▶ PROBLEM TO WORK ON
Without including any images, repeat the data exactly.

▶ INPUT FOR THIS TASK

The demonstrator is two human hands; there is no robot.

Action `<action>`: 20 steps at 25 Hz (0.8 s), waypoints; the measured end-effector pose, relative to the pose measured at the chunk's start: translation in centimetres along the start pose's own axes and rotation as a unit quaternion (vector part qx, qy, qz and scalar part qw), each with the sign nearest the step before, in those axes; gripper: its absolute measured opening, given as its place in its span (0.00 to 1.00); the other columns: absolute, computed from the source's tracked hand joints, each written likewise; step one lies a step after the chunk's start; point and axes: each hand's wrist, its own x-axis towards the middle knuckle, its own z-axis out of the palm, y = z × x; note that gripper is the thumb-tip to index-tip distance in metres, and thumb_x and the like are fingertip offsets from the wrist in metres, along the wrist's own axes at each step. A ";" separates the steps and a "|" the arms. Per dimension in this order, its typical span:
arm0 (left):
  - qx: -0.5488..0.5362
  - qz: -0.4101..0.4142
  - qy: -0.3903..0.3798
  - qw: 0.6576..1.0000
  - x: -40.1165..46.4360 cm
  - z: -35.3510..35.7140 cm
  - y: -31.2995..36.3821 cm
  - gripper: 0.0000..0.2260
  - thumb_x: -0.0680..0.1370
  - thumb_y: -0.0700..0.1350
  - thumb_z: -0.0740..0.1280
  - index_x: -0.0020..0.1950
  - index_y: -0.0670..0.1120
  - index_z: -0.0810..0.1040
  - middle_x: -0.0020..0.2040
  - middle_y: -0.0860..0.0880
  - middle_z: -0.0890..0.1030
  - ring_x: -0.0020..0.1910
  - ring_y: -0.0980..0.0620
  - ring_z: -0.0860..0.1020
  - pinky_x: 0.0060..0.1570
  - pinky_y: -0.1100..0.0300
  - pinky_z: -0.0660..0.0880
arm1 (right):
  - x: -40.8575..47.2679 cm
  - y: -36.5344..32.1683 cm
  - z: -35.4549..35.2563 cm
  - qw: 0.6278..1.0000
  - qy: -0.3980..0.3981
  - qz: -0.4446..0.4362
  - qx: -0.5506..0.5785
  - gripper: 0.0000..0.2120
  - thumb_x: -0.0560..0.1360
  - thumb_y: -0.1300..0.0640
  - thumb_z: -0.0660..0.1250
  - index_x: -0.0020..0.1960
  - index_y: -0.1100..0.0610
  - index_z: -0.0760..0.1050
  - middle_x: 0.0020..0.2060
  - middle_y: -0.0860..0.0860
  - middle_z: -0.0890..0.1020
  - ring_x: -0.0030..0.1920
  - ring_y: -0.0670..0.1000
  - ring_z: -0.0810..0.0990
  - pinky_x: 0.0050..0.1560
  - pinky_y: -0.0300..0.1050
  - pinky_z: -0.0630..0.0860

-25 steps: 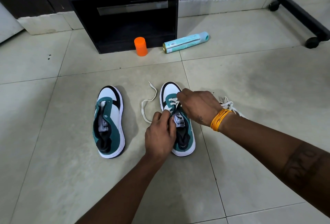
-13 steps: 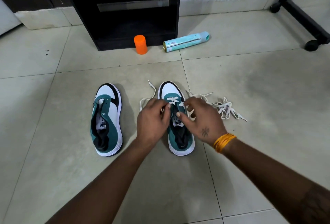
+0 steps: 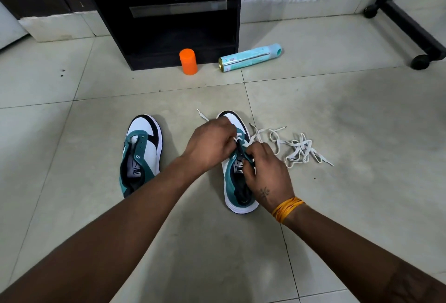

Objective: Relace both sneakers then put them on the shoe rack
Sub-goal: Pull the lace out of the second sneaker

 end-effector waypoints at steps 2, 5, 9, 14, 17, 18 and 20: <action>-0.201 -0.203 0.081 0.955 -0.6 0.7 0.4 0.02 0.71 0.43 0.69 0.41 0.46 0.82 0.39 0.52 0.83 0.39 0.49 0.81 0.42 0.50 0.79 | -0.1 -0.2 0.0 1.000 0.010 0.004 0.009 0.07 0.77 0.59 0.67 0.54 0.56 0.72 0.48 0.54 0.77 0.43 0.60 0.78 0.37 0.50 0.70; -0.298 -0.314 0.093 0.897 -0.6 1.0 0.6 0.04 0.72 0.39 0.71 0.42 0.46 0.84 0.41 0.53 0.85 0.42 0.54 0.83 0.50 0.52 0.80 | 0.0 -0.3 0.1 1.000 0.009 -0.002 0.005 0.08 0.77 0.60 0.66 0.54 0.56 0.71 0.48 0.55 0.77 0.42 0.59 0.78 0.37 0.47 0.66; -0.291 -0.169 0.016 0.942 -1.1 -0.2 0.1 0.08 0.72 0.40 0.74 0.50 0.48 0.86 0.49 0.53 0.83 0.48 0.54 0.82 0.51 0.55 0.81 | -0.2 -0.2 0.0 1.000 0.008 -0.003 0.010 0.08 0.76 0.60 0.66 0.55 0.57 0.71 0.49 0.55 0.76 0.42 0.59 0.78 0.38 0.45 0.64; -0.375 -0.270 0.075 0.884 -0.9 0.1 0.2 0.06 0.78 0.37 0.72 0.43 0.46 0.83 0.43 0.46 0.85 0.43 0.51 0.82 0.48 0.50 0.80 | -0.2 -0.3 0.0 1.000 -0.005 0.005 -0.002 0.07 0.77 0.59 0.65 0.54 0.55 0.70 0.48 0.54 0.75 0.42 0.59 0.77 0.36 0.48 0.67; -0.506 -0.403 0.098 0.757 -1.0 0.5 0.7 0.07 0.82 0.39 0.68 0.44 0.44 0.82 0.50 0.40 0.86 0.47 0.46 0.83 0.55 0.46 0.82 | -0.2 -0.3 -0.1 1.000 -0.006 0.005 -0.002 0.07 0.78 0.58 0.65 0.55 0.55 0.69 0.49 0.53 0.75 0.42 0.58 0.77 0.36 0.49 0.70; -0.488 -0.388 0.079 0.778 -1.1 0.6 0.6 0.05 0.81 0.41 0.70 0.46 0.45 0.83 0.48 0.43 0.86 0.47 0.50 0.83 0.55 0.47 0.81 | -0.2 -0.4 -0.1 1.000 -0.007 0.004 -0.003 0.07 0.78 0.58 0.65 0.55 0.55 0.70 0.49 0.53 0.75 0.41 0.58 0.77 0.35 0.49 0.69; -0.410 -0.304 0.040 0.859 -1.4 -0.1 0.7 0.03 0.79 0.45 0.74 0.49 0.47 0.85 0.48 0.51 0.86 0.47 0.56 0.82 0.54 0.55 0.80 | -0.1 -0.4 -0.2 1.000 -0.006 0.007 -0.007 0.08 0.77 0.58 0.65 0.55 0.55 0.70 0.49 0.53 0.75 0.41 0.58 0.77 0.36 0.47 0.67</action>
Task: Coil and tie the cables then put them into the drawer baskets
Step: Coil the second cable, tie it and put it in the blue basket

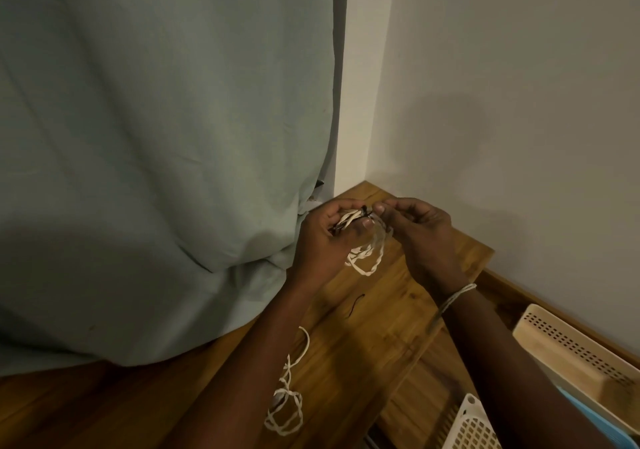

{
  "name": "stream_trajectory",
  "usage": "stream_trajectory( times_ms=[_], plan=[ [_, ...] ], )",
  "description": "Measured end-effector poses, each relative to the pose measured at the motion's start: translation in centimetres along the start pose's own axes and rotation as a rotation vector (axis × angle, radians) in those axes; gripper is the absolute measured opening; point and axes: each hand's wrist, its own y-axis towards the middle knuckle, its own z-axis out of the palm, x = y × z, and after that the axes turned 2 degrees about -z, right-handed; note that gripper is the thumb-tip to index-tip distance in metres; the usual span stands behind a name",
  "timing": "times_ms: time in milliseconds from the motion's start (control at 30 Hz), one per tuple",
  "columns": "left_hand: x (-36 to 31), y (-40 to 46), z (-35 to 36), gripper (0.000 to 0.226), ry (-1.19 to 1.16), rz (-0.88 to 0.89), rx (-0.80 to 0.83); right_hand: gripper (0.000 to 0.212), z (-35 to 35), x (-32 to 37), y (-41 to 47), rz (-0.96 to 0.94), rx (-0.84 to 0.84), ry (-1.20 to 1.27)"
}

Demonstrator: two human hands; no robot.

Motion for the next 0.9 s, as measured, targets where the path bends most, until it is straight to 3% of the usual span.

▶ REPLY TO THE EXERCISE
The demonstrator is two human hands; there is no robot.

Action `<action>`: 20 steps at 25 Hz (0.8 s), waypoints; the measured end-effector pose, relative to the pose measured at the chunk's start: translation in centimetres along the start pose's own axes and rotation as a unit quaternion (vector part qx, qy, qz and scalar part qw), each with the sign nearest the step before, in those axes; gripper: its absolute measured opening, given as its place in its span (0.00 to 1.00); the other columns: absolute, computed from the source's tracked hand joints, each written likewise; step one lies a step after the chunk's start; point and axes: each hand's wrist, its own x-axis towards the middle knuckle, its own z-axis out of the palm, y = z × x; note that gripper is the thumb-tip to index-tip distance in metres, and thumb_x and the like are fingertip offsets from the wrist in metres, along the wrist's own axes at each step. A ";" separates the steps and a "|" the arms. Per dimension in this order, its typical span:
arm0 (left):
  - qx: -0.5488..0.5362
  - qz: -0.4101..0.4142
  - qy: -0.3903..0.3798
  - qw: 0.6576..1.0000
  - x: -40.1165..46.4360 cm
  - z: -35.3510..35.7140 cm
  - y: -31.2995..36.3821 cm
  - gripper: 0.0000..0.2260
  - thumb_x: -0.0680..0.1370
  - thumb_y: -0.0700..0.1350
  - thumb_z: -0.0740..0.1280
  - index_x: -0.0020..0.1950
  - index_y: -0.0670..0.1120
  - index_z: -0.0810..0.1040
  - middle_x: -0.0020..0.2040
  - middle_y: -0.0860..0.0880
  - middle_z: -0.0890..0.1030
  - ring_x: -0.0020..0.1910
  - ring_y: -0.0980..0.0620
  - ring_z: -0.0860..0.1020
  - pinky_x: 0.0060..0.1570
  - pinky_y: -0.1100..0.0300
  - pinky_z: -0.0660..0.0880
arm1 (right):
  - x: -40.8575..47.2679 cm
  - y: -36.5344..32.1683 cm
  - z: -35.4549..35.2563 cm
  - qw: 0.6278..1.0000
  - qy: -0.3980..0.3981
  - qz: -0.4446..0.4362
  - qx: -0.5506..0.5785
  - gripper: 0.0000..0.2120
  - thumb_x: -0.0560..0.1360
  - thumb_y: -0.1300..0.0640
  - thumb_z: -0.0660..0.1250
  - index_x: -0.0020..0.1960
  - index_y: -0.1100..0.0610
  - index_z: -0.0760..0.1050
  - middle_x: 0.0020..0.2060
  - middle_y: -0.0860..0.0860
  - middle_z: -0.0890..0.1020
  - ring_x: -0.0030..0.1920
  - ring_y: -0.0670..0.1000
  - ring_z: -0.0810..0.0990
  - pinky_x: 0.0050..0.1560
  - pinky_y: -0.0300..0.1050
  - pinky_z: -0.0630..0.0860

-25 steps: 
-13 steps: 
+0 steps: 

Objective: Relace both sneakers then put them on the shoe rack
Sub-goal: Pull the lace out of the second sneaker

 end-effector waypoints at steps 2, 5, 9, 14, 17, 18 and 20: <action>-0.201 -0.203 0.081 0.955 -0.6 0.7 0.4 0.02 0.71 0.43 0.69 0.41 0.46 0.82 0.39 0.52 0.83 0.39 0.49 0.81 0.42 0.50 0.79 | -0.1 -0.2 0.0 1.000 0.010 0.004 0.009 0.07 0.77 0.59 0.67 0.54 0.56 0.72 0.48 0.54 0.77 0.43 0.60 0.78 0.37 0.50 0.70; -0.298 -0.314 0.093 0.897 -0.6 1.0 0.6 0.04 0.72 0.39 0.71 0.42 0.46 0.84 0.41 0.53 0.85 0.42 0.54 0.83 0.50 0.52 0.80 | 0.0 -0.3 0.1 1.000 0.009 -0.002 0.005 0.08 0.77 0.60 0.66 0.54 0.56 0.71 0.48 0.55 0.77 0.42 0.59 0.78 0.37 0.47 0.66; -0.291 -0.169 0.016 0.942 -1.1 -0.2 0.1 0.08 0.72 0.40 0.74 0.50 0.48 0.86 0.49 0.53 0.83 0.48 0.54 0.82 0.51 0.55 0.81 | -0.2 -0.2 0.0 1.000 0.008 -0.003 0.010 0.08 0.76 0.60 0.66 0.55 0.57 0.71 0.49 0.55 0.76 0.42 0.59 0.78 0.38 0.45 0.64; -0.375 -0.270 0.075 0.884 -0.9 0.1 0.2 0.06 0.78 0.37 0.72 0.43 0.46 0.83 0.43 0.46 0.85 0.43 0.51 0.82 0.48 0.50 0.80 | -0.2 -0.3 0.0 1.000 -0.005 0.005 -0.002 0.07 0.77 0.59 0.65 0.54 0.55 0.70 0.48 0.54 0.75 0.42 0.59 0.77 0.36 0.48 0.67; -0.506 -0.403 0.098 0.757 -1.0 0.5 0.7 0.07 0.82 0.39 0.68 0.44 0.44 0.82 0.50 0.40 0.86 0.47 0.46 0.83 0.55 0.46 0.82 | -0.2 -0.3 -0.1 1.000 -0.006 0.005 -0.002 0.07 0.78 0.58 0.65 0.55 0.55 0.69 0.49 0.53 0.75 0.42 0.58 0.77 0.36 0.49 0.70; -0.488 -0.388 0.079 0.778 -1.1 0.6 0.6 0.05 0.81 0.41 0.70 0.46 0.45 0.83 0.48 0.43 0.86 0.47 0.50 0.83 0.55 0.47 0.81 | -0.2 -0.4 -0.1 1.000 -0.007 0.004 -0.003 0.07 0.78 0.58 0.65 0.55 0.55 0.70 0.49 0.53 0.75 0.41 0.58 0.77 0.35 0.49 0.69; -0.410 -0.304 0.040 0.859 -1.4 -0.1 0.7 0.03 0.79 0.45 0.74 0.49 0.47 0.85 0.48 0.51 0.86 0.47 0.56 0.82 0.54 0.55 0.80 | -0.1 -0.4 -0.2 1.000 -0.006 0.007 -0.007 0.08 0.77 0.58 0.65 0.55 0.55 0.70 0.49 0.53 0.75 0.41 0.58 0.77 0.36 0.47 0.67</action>
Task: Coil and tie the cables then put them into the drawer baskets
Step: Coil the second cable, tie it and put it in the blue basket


{
  "name": "stream_trajectory",
  "usage": "stream_trajectory( times_ms=[_], plan=[ [_, ...] ], )",
  "description": "Measured end-effector poses, each relative to the pose measured at the motion's start: translation in centimetres along the start pose's own axes and rotation as a rotation vector (axis × angle, radians) in those axes; gripper is the absolute measured opening; point and axes: each hand's wrist, its own y-axis towards the middle knuckle, its own z-axis out of the palm, x = y × z, and after that the axes turned 2 degrees about -z, right-handed; note that gripper is the thumb-tip to index-tip distance in metres; the usual span stands behind a name",
  "timing": "times_ms: time in milliseconds from the motion's start (control at 30 Hz), one per tuple",
  "columns": "left_hand: x (-36 to 31), y (-40 to 46), z (-35 to 36), gripper (0.000 to 0.226), ry (-1.19 to 1.16), rz (-0.88 to 0.89), rx (-0.80 to 0.83); right_hand: gripper (0.000 to 0.212), z (-35 to 35), x (-32 to 37), y (-41 to 47), rz (-0.96 to 0.94), rx (-0.84 to 0.84), ry (-1.20 to 1.27)"
}

Demonstrator: two human hands; no robot.

Motion for the next 0.9 s, as measured, targets where the path bends most, until it is straight to 3% of the usual span.

With this, the output is complete.